- Your instructions: Look through the data below for the line with "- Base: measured", and transcribe it exactly together with each line after it up to and including the line with "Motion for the". Give nothing else.

Dataset excerpt: Begin

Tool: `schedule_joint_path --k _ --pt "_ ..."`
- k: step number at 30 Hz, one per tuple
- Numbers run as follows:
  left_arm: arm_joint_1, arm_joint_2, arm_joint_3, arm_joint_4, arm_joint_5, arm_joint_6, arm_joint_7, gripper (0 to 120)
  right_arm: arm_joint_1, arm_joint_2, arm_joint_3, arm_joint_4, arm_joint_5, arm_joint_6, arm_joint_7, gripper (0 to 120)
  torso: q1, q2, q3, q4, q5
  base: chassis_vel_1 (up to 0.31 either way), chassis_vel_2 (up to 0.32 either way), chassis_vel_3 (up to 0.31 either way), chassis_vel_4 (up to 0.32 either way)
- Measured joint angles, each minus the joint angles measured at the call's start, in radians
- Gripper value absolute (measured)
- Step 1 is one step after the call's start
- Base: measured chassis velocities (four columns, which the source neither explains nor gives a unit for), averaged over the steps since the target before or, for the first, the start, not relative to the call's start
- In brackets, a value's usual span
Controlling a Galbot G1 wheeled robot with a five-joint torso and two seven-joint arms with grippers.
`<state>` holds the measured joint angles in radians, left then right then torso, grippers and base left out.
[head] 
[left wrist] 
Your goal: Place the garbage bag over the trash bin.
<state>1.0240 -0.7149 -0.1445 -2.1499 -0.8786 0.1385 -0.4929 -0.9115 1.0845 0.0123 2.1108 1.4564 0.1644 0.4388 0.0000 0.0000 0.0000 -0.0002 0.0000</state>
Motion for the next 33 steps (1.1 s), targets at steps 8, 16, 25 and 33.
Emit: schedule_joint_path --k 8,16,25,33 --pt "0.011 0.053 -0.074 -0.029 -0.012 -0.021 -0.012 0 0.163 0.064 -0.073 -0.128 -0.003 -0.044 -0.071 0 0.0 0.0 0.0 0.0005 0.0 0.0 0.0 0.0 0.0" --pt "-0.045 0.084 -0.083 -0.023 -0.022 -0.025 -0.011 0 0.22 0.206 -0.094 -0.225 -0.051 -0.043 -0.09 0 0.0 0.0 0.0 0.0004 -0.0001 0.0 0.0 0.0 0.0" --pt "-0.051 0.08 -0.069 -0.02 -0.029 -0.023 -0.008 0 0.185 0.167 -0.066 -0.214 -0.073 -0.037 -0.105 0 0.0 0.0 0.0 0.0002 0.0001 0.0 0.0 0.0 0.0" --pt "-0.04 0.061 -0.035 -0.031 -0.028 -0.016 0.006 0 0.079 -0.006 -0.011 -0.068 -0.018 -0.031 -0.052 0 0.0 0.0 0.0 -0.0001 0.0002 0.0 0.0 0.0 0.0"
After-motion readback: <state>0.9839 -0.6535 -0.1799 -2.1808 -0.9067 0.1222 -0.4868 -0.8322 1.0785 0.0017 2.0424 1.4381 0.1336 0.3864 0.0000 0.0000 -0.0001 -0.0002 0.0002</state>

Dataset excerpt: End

- Response to this exercise:
- Base: measured chassis velocities (four columns, which the source neither explains nor gives a unit for), averaged over the steps since the target before or, for the first, the start, not relative to the call's start
- In brackets, a value's usual span
Controlling a Galbot G1 wheeled robot with a five-joint torso and two seven-joint arms with grippers.
`<state>` holds the measured joint angles in radians, left then right then torso, grippers and base left out.
[head] 
[left wrist] 
Your goal: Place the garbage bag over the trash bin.
<state>1.0240 -0.7149 -0.1445 -2.1499 -0.8786 0.1385 -0.4929 -0.9115 1.0845 0.0123 2.1108 1.4564 0.1644 0.4388 0.0000 0.0000 0.0000 -0.0002 0.0000</state>
Motion for the next 33 steps (1.1 s), targets at steps 8, 16, 25 and 33.

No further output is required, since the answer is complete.